Dire, lire, créer de la poésie à l’école : des pratiques qui trop souvent restent traditionnelles. Pourtant, la liberté qu’offre la poésie s’avère essentielle pour l’émancipation et l’ouverture au monde de l’enfant.
La poésie fait un retour en force dans la société. Lors de sa cérémonie d’investiture, Joe Biden a donné la parole à la jeune poétesse afro-américaine Amanda Gorman… En France, Arthur Teboul, le populaire leader du groupe de rock et pop « Feu ! Chatterton » compose des poèmes minute dans des cafés en écoutant des inconnus raconter des fragments de leur existence. Sur les étals des librairies, les recueils de poésie partent comme des petits pains et la création poétique est au cœur de pratiques culturelles en vogue comme le rap et le slam. Pourtant, même si le poète et pédagogue Jean-Pierre Siméon considère que « la création poétique et sa mise en voix doivent être au cœur de tout projet éducatif », la poésie sous ses diverses formes peine à franchir le seuil de la classe. D’abord, parce qu’un certain flou entoure cet enseignement qui fait pourtant partie intégrante des programmes. Souvent cantonnée à un exercice de mémorisation et d’expression orale sous forme de récitation, l’enseignement de la poésie ne donne pas toujours sa pleine mesure auprès des élèves. Les PE peuvent, en effet, parfois manquer de confiance et rester prisonniers d’une image faussée de la poésie, l’ayant eux-mêmes souvent abordée au cours de leur scolarité dans le cadre d’une approche plutôt classique et formaliste. Pourtant, la profession enseignante est consciente que la poésie participe à la construction de la sensibilité et de l’imaginaire de l’enfant, développe ses acquisitions linguistiques, lui offre une vision multiple du monde.
Faire partie du quotidien
« La poésie mobilise chez les élèves des compétences multiples comme savoir lire, écouter, oraliser, comprendre, produire de l’écrit, restituer ce que dit un texte poétique pour pouvoir le partager, donner son avis, avoir des débats d’interprétations… Enseigner la poésie offre un grand champ de liberté », indique notamment Sabine Contival, conseillère pédagogique en arts plastiques. « La poésie devrait faire partie du quotidien dans toutes les écoles, avec un poème par jour et pas seulement pendant le Printemps des poètes », considère Mélanie Leblanc, poétesse et marraine de l’édition 2023 d’École en poésie. « Elle peut être présente dans toutes les activités scolaires, de l’éducation physique et sportive aux mathématiques en passant par les arts plastiques, complète-t-elle. Il ne s’agit pas de faire de la poésie utilitariste mais de toujours convoquer les émotions, les sentiments, l’expression personnelle ».
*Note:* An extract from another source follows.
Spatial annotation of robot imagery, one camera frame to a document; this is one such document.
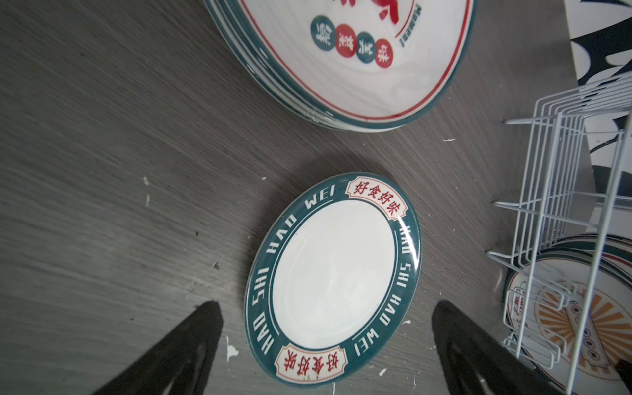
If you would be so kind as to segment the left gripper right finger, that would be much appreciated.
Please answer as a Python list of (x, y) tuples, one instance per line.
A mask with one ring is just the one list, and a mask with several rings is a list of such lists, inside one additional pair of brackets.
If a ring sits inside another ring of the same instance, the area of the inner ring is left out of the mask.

S'autoriser à jouer avec les mots
Dans les classes, les PE impulsent de multiples approches du texte poétique et constatent à quel point les enfants sont sensibles à l’art d’assembler les mots pour leur donner un sens inhabituel. « Au départ, c’est rude et ils rient beaucoup, témoigne Anne-Catherine Leprat, enseignante en CE1-CE2 à l’école l’élémentaire Nicolas Leblanc de Bourges. Ils mettent du temps à s’autoriser à jouer avec les mots. Doucement, on trouve des inférences entre ce que l’on voit et ce que l’on ressent. Ce n’est pas un travail normé, mais plutôt une sorte de bain ». Un bain qui reste connecté aux apprentissages linguistiques. « Ils apprennent à observer et à manipuler les mots dans une démarche artistique pour exprimer leur pensée, poursuit l’enseignante. On travaille dans une balance entre l’écriture et le dire. La poésie est à transmettre, elle sera lue et il faut que cela soit compréhensible par rapport à ce que l’on veut exprimer ». Pour Eric Nigon, maître de CM1-CM2 et formateur à l’école Blanche Cavarrot de Reims, classée REP +, la poésie est abordée comme un espace de liberté, de création et d’échanges qui permet également de s’attaquer aux inégalités scolaires. « Pour ces enfants qui ne sont pas toujours de grands lecteurs, l’idée est d’avoir une approche sensible d’un texte, éloignée du scolaire qui les met trop souvent en difficulté », observe-t-il. Une approche qu’approuve Sabine Contival. « La compréhension et le ressenti d’un texte peut varier d’une personne à l’autre sans que cela soit un problème. Vouloir tout comprendre est un écueil à éviter, l’important n’est pas le sens mais ce que va y mettre chaque élève ».
Dépasser les frontières
Le « Printemps des poètes » a été conçu pour contrer les idées reçues et rendre manifeste l’extrême vitalité de la poésie en France. Cette manifestation a pris très vite une ampleur nationale, puis internationale, en sensibilisant les publics à la poésie sous toutes ses formes sur l’ensemble des territoires. Poètes et poétesses, maisons d’édition, personnels enseignants, bibliothécaires, élèves, associations ou encore simples lecteurs ou lectrices mais aussi le monde du spectacle, participent à diffuser et partager la poésie. Après l’ardeur, la beauté, le courage, le désir et l’éphémère, les frontières sont la thématique de la 25e édition 2023. Un choix réalisé par Sophie Nauleau, écrivaine, afin de « questionner ce monde qui rassemble, étonne, dépayse, plus qu’il ne sépare ».
Le sommaire du dossier :
- Partager la créativité : la poésie à l’école fait culture commune
- Jouer avec les mots : reportage à Bourges où la poésie c'est du pain quotidien
- Interview de Sabine Contival, conseillère pédagogique arts plastiques à Toulouse
- De bouche à oreille : reportage à Reims où la poésie est un espace de liberté, de création et d'échanges
- “La poésie nous relie” : interview de Mélanie Leblanc, poétesse et marraine 2023 d'"Ecole en poésie"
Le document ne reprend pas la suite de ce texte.